[isabelle] post-doctoral position at MSR-INRIA, Paris
Research team: Tools for Proofs, MSR-INRIA Joint Centre
The Microsoft Research-INRIA Joint Centre is offering a 2-year position for a post-doctoral researcher to contribute to the ADN4SE project aiming at extending the proof development environment for TLA+ developed in the Tools for Proofs project (http://msr-inria.com/projects/tools-for-proofs) and applying it for the verification of key components of a real-time operating system.
TLA+ is a language for specifying and reasoning about systems, including concurrent and distributed systems. It is based on first-order logic, set theory, temporal logic, and a module system. TLA+ and its tools have been used in industry for over a decade. More recently, we have extended TLA+ to include hierarchically structured formal proofs that are independent of any proof checker. We have released several versions of the TLAPS proof checker (http://tla.msr-inria.inria.fr/tlaps) and integrated it into the TLA+ Toolbox, an IDE for the TLA+ tools (http://research.microsoft.com/en-us/um/people/lamport/tla/tla.html).
TLAPS and the Toolbox support the top-down development of proofs and the checking of individual proof steps independently of the rest of the proof. This helps users focus on the part of the proof they are working on. Although it is still under active development, TLAPS is already a powerful tool and has been used for a few verification projects, in particular in the realm of distributed algorithms (e.g., http://research.microsoft.com/en-us/um/people/lamport/tla/byzpaxos.html).
TLAPS consists of the Proof Manager (PM, an interpreter for the proof language that computes the proof obligations corresponding to each proof step) and an extensible list of backend provers. Current backends include the tableau prover Zenon, an encoding of TLA+ as an object logic in the Isabelle proof assistant, and a generic backend for SMT solvers. When possible, we expect backend provers to produce a detailed proof that is then checked by Isabelle. In this way, we can obtain high assurance of correctness as well as satisfactory automation.
The current version of the PM handles only the "action" part of TLA+: first-order formulas with primed and unprimed variables, where a variable v is considered to be unrelated to its primed version v'. This allows us to translate non-temporal proof obligations to standard first-order logic, without the overhead associated with an encoding of temporal logic into first-order logic.

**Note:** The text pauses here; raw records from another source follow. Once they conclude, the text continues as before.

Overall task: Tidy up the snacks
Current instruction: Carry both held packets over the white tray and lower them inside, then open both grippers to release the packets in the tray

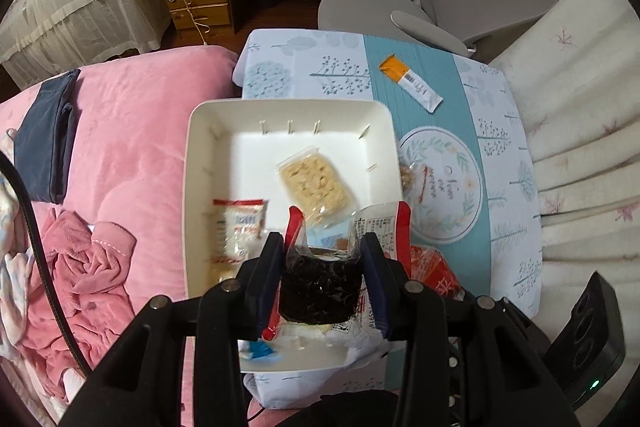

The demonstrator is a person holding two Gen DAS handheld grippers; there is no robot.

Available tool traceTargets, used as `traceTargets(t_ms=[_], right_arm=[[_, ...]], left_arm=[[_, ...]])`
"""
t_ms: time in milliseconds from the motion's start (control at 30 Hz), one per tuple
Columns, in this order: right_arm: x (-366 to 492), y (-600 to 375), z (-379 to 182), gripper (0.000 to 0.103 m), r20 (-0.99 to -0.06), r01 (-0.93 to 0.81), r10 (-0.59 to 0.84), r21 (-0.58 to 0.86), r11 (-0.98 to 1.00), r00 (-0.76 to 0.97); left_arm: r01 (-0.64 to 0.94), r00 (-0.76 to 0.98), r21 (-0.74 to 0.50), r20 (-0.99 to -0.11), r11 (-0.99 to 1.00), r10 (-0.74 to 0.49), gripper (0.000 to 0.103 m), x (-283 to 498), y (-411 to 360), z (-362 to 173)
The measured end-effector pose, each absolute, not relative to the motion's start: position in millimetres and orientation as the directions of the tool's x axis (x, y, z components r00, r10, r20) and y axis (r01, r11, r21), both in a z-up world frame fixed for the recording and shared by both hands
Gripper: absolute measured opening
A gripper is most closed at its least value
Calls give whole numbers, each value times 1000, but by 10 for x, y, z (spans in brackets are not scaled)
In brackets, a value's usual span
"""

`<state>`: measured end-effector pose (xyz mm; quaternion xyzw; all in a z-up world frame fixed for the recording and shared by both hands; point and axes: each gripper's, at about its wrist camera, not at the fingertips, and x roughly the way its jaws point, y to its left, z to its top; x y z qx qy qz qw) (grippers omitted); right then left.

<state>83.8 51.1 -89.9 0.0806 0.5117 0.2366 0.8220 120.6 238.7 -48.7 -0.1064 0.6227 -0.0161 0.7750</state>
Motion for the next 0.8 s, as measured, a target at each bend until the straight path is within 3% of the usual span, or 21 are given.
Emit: traceTargets(t_ms=[300,333,433,800], right_arm=[[576,724,-962,53,-800,-244,471,405,881,370],[545,736,-979,54,-801,-235,472,410,881,368],[501,720,-1032,61,-819,-189,454,414,891,350],[402,546,-908,61,-819,-159,415,384,910,397]], left_arm=[[-37,248,-222,-947,974,-206,40,941,2572,-540],[-38,251,-222,-946,974,-206,44,934,2578,-542],[-48,262,-242,-939,969,-222,74,898,2623,-538],[-64,284,-260,-930,964,-232,80,758,2620,-535]])
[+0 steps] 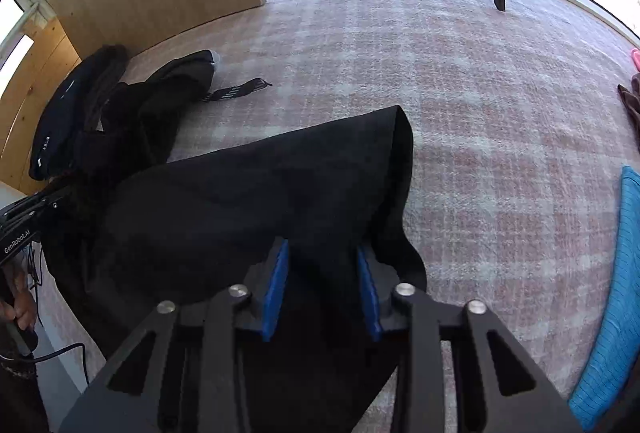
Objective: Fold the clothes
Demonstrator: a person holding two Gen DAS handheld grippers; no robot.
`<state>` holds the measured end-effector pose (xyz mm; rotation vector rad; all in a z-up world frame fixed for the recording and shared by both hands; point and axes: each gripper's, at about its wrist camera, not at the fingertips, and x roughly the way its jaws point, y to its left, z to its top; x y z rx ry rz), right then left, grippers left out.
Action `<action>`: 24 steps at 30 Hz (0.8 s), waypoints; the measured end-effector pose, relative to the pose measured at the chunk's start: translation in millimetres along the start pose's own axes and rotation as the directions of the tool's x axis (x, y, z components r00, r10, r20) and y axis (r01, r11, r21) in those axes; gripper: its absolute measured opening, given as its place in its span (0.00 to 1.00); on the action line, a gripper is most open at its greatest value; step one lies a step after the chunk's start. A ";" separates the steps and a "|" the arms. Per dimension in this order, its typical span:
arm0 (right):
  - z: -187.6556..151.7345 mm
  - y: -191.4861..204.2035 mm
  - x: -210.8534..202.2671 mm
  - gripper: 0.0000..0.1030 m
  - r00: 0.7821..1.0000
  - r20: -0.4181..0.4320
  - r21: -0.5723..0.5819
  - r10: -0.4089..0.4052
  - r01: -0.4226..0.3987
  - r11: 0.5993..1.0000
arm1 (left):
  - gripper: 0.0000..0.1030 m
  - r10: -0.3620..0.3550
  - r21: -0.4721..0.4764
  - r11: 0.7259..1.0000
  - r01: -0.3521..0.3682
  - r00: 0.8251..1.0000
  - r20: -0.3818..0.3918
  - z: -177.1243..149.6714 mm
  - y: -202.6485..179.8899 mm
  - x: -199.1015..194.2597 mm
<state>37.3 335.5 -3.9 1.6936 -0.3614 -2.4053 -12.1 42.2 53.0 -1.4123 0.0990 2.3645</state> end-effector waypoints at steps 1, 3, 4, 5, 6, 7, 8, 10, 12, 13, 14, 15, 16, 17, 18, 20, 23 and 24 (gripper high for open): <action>-4.8 4.5 -2.1 0.04 0.997 -0.033 0.000 0.064 -0.064 0.998 | 0.03 0.003 -0.026 1.000 -0.002 0.999 0.033 -4.0 12.9 -17.2; -19.1 22.9 -11.9 0.04 0.971 -0.108 -0.034 0.215 -0.220 0.975 | 0.03 0.049 -0.087 0.995 -0.043 0.996 0.074 -15.3 42.2 -48.8; -25.3 34.7 -20.5 0.05 0.956 -0.142 -0.082 0.255 -0.268 0.960 | 0.03 0.101 -0.125 0.988 -0.092 0.992 0.069 -24.6 59.6 -58.0; -31.5 46.6 -29.0 0.05 0.940 -0.178 -0.127 0.292 -0.316 0.940 | 0.04 0.156 -0.161 0.976 -0.145 0.986 0.058 -34.5 77.4 -65.7; -34.8 56.3 -37.5 0.10 0.927 -0.203 -0.162 0.316 -0.350 0.923 | 0.04 0.210 -0.197 0.960 -0.197 0.977 0.045 -44.4 95.1 -73.5; -32.2 61.5 -45.6 0.23 0.927 -0.202 -0.179 0.318 -0.354 0.918 | 0.05 0.263 -0.232 0.940 -0.249 0.964 0.030 -54.3 112.8 -81.3; -27.1 65.8 -52.9 0.32 0.934 -0.181 -0.201 0.308 -0.341 0.918 | 0.05 0.285 -0.262 0.926 -0.273 0.959 0.007 -61.4 125.9 -82.8; -5.5 71.0 -61.7 0.63 0.971 -0.049 -0.264 0.235 -0.239 0.934 | 0.06 0.306 -0.314 0.901 -0.300 0.952 -0.033 -71.8 145.0 -82.5; 21.6 79.4 -51.0 0.63 0.983 0.059 -0.317 0.175 -0.148 0.937 | 0.18 0.285 -0.330 0.904 -0.274 0.958 -0.014 -74.3 148.1 -83.2; 34.0 86.3 -37.9 0.63 0.980 0.063 -0.339 0.190 -0.158 0.927 | 0.32 0.277 -0.326 0.908 -0.262 0.961 0.001 -72.3 146.3 -82.1; 46.5 93.2 -24.7 0.63 0.976 0.067 -0.361 0.205 -0.168 0.917 | 0.38 0.272 -0.322 0.912 -0.253 0.962 0.015 -69.8 144.2 -80.7; 57.1 101.0 -11.1 0.63 0.976 0.067 -0.384 0.209 -0.169 0.908 | 0.40 0.279 -0.308 0.915 -0.260 0.960 0.019 -67.1 141.8 -78.3; 63.9 110.3 3.6 0.63 0.980 0.057 -0.408 0.191 -0.152 0.900 | 0.40 0.289 -0.293 0.917 -0.270 0.957 0.022 -64.3 139.4 -75.7; 70.7 119.7 18.3 0.63 0.984 0.048 -0.433 0.173 -0.135 0.891 | 0.40 0.307 -0.278 0.916 -0.290 0.952 0.017 -61.7 139.2 -72.8; 77.5 129.1 33.0 0.63 0.987 0.040 -0.457 0.154 -0.119 0.881 | 0.39 0.319 -0.264 0.915 -0.304 0.948 0.013 -59.2 140.8 -70.8; 85.4 145.6 53.1 0.63 0.990 0.025 -0.494 0.136 -0.106 0.863 | 0.40 0.336 -0.239 0.915 -0.326 0.942 0.003 -54.8 146.2 -67.0; 78.6 166.8 45.0 0.63 0.989 0.077 -0.549 0.129 -0.066 0.833 | 0.41 0.347 -0.222 0.914 -0.340 0.938 -0.009 -52.8 158.2 -65.6; 73.4 174.5 35.7 0.63 0.984 0.102 -0.576 0.147 -0.062 0.815 | 0.41 0.349 -0.228 0.911 -0.342 0.937 -0.009 -54.2 162.6 -68.1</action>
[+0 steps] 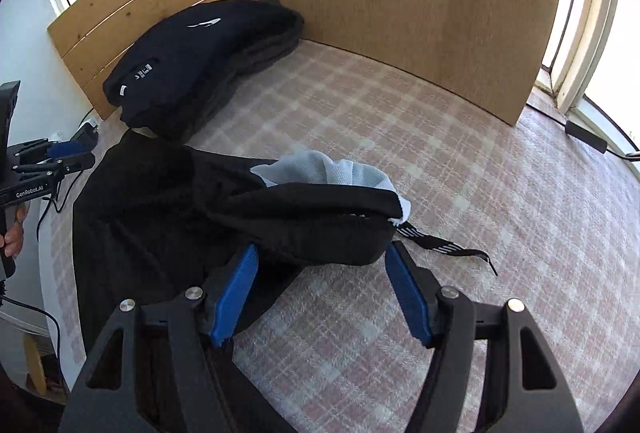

An extension for handling full TLA+, including its temporal logic for verifying liveness properties, is currently being developed.
Description of the activity of the post-doc
The post-doctoral position is funded by the PIA ADN4SE project (http://www.systematic-paris-region.org/en/projets/adn4se) that develops a real-time operating system and development tools for embedded systems based on PharOS. The system aims at providing certifiable correctness and performance guarantees, and core protocols of the operating system will be formally verified using the TLA+ notation and tools.
Your research will make a key contribution to this verification effort. In particular, you will work with other members of the project, including Damien Doligez, Leslie Lamport, Tomer Libal, and Stephan Merz on extending the TLA+ Proof System and its libraries. You will also work with the project partners of ADN4SE, and in particular members of CEA List, to model the protocols subject to verification. Your contributions will be conceptual, by identifying theories and patterns that underly the verification of the operating system, and practical, by implementing formal libraries and software in order to carry out the verification task.
As time permits and depending on your interests, you will have the opportunity to contribute to further improving the proof checker. This may include:
- adding support for certain TLA+ features that are not yet handled by the PM, such as recursive operator definitions and elaborate patterns for variable bindings;
- integrating new backends to improve the automation of proofs;
- adding validation of proofs by backends whose proofs are not yet checked in the current version.
Skills and profile of the candidate
You should have a solid knowledge of mathematical logic as well as good implementation skills related to symbolic theorem proving. Experience with developing real-time systems are a plus. Our tools are mainly implemented in OCaml. Experience with temporal and modal logics, with interactive theorem provers or with Eclipse could be valuable.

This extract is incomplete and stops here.